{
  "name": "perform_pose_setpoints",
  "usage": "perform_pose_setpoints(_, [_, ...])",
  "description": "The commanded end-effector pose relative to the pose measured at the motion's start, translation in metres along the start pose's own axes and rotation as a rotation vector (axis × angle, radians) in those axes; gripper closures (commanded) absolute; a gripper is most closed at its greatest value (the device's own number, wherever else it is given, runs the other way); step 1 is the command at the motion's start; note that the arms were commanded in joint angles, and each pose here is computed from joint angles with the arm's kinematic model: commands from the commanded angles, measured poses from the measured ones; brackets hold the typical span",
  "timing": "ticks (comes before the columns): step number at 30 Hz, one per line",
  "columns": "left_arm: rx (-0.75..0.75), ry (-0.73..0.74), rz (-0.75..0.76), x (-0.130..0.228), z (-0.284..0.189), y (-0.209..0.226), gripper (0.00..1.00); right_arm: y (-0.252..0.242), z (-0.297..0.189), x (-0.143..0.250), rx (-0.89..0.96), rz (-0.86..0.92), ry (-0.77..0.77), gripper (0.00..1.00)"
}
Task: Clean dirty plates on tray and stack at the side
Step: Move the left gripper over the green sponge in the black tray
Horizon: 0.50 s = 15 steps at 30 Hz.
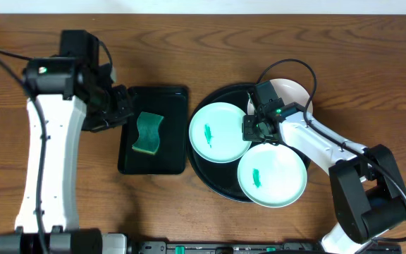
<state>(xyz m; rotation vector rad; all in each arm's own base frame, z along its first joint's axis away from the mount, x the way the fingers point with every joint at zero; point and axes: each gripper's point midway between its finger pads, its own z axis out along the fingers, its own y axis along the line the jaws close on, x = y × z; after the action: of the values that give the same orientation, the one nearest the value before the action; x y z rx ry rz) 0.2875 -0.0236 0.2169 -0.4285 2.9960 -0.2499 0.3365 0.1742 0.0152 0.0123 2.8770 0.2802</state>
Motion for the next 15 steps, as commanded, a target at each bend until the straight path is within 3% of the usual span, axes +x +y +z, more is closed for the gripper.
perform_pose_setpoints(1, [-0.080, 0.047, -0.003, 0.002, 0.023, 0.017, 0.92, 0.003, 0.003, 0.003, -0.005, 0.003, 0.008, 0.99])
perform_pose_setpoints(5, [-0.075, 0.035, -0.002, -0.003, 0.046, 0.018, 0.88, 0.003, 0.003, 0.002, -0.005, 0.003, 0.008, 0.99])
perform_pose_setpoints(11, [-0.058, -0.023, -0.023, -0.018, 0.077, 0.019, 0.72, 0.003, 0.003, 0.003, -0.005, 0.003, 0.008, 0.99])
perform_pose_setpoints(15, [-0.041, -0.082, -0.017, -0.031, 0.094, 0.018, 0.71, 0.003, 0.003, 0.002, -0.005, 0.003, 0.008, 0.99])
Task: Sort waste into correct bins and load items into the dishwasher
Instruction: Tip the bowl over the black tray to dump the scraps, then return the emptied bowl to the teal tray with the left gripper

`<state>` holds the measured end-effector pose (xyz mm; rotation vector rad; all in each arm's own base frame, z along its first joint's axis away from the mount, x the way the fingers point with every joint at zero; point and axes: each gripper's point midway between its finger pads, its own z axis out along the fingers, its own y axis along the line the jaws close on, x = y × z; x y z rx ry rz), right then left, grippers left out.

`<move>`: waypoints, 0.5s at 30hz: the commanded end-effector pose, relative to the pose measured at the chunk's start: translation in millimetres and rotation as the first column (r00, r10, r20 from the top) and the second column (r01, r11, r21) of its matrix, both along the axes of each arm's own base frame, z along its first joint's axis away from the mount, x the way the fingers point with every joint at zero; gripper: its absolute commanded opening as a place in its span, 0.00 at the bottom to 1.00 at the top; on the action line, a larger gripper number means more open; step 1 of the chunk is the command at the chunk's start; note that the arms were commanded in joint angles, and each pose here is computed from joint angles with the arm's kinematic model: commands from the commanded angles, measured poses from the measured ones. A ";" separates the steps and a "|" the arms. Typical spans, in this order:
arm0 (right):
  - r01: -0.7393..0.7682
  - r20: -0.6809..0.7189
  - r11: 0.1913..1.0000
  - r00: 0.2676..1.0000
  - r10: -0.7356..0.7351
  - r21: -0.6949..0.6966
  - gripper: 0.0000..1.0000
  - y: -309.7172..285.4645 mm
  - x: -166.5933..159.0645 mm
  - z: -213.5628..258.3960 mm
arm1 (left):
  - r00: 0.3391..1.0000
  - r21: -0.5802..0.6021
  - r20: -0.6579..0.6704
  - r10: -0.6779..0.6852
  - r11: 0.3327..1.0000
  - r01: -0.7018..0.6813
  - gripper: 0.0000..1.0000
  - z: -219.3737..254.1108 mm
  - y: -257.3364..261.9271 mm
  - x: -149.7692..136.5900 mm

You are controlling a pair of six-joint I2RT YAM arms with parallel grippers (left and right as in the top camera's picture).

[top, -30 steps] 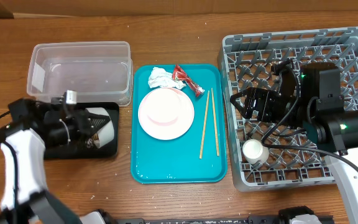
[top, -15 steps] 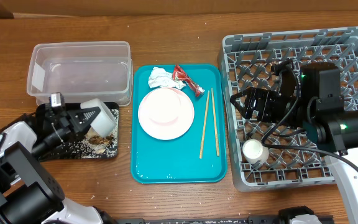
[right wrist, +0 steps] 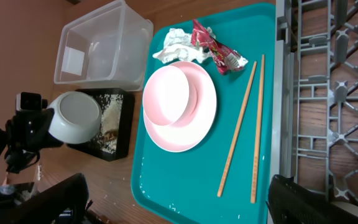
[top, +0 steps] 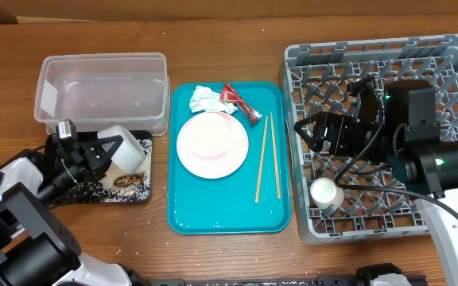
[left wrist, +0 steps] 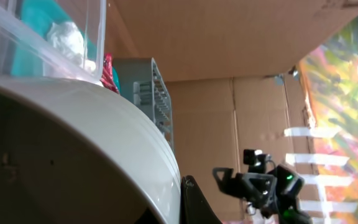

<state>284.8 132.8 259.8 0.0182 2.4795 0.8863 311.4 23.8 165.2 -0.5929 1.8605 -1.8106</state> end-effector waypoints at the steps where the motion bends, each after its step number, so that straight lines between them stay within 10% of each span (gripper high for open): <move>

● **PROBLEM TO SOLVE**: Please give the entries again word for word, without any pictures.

● **SOLUTION TO THIS TASK**:
{
  "name": "perform_pose_setpoints",
  "usage": "perform_pose_setpoints(_, [_, ...])",
  "description": "The commanded end-effector pose relative to the pose measured at the motion's start, translation in metres along the start pose's own axes and rotation as a rotation vector (axis × angle, radians) in those axes; gripper closures (commanded) absolute; a gripper is most closed at its greatest value (the device's own number, wherever else it is given, runs the other way); step 1 is the command at the motion's start; note that the arms were commanded in joint angles, and each pose here is computed from joint angles with the arm's kinematic model: commands from the commanded angles, measured poses from the measured ones; brackets hold the typical span",
  "timing": "ticks (comes before the columns): step number at 30 Hz, one per line",
  "columns": "left_arm: rx (-0.75..0.75), ry (-0.73..0.74), rz (-0.75..0.76), x (-0.130..0.228), z (-0.284..0.189), y (-0.209..0.226), gripper (0.00..1.00); right_arm: y (-0.252..0.242), z (-0.297..0.189), x (-0.143..0.250), rx (-0.89..0.96), rz (-0.86..0.92), ry (-0.77..0.77), gripper (0.00..1.00)"
}
Task: Clean dirty plates on tray and stack at the side
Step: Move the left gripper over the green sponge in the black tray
Horizon: 0.50 s = 15 steps at 30 Hz.
<state>(xyz m; rotation vector rad; all in each arm's own base frame, z along its first joint's axis away from the mount, x the way the fingers point with every joint at zero; point and axes: each gripper's point midway between its finger pads, its own z axis out along the fingers, its own y axis along the line the jaws close on, x = y × z; after the action: of the values that give the same orientation, the one nearest the value before the action; x y z rx ry rz) 0.2875 -0.0236 0.2169 -0.4285 2.9960 -0.2499 0.3365 0.1742 0.0152 0.0123 2.8770 0.2802</state>
Motion for the next 15 steps, as commanded, a target at each bend until the straight path is within 3% of the usual span, axes +x +y +z, more is closed for the gripper.
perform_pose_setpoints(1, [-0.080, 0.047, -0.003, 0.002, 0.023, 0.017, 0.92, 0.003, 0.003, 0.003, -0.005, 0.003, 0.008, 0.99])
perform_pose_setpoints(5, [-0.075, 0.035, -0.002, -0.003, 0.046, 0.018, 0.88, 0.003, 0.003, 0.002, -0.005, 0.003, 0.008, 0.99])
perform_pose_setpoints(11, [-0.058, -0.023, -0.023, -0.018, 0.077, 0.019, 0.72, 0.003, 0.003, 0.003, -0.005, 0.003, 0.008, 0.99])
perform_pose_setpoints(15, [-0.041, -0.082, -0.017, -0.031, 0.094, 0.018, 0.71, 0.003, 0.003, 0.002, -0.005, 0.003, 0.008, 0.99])
Task: Sort waste into correct bins and load items into the dishwasher
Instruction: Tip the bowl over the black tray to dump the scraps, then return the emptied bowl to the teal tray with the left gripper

`<state>` holds the measured end-effector pose (xyz mm; rotation vector rad; all in each arm's own base frame, z along its first joint's axis away from the mount, x the way the fingers point with every joint at zero; point and axes: each gripper's point midway between its finger pads, its own z axis out along the fingers, its own y axis along the line the jaws close on, x = y × z; x y z rx ry rz), right then left, grippers left out.

`<move>`: waypoints, 0.5s at 30hz: the commanded end-effector pose, relative to the pose measured at the chunk's start: translation in millimetres and rotation as the first column (r00, r10, r20 from the top) and the second column (r01, r11, r21) of its matrix, both along the axes of each arm's own base frame, z along its first joint's axis away from the mount, x the way the fingers point with every joint at zero; gripper: its absolute commanded opening as a place in its span, 0.00 at the bottom to 1.00 at the top; on the action line, a larger gripper number means more open; step 1 of the chunk is the command at the chunk's start; note that the arms were commanded in joint angles, and each pose here is computed from joint angles with the arm's kinematic model: commands from the commanded angles, measured poses from the measured ones. A ";" separates the steps and a "|" the arms. Typical spans, in this order:
arm0 (right):
  - r01: -0.7393..0.7682
  - r20: -0.6809..0.7189
  - r11: 0.1913..1.0000
  - r00: 0.2676..1.0000
  - r10: -0.7356..0.7351
  - r21: -0.6949..0.6966
  - gripper: 0.0000..1.0000
  - y: -309.7172..285.4645 mm
  - x: -166.5933..159.0645 mm
  - z: -213.5628..258.3960 mm
arm1 (left):
  - r00: 0.3391..1.0000
  - r21: -0.5802..0.6021
  - r20: -0.6579..0.6704
  - r10: -0.6779..0.6852
  - r11: 0.3327..1.0000
  - r01: -0.7018..0.6813
  - gripper: 0.0000..1.0000
  - z: -219.3737..254.1108 mm
  - y: -257.3364..261.9271 mm
  - x: -149.7692..136.5900 mm

You are controlling a pair of six-joint I2RT YAM arms with parallel grippers (left and right as in the top camera's picture).

[top, -30 steps] 
[top, -15 steps] 
[right wrist, +0 steps] 
[top, +0 steps] 
[left wrist, +0 steps] 

<state>284.8 132.8 259.8 0.0182 2.4795 0.8863 311.4 23.8 165.2 -0.5929 1.8605 -1.8106</state> end-effector waypoints at the steps where the motion bends, each after its step number, so that straight lines between them stay within 10% of each span (gripper high for open): <move>

The answer given above is complete as it stands.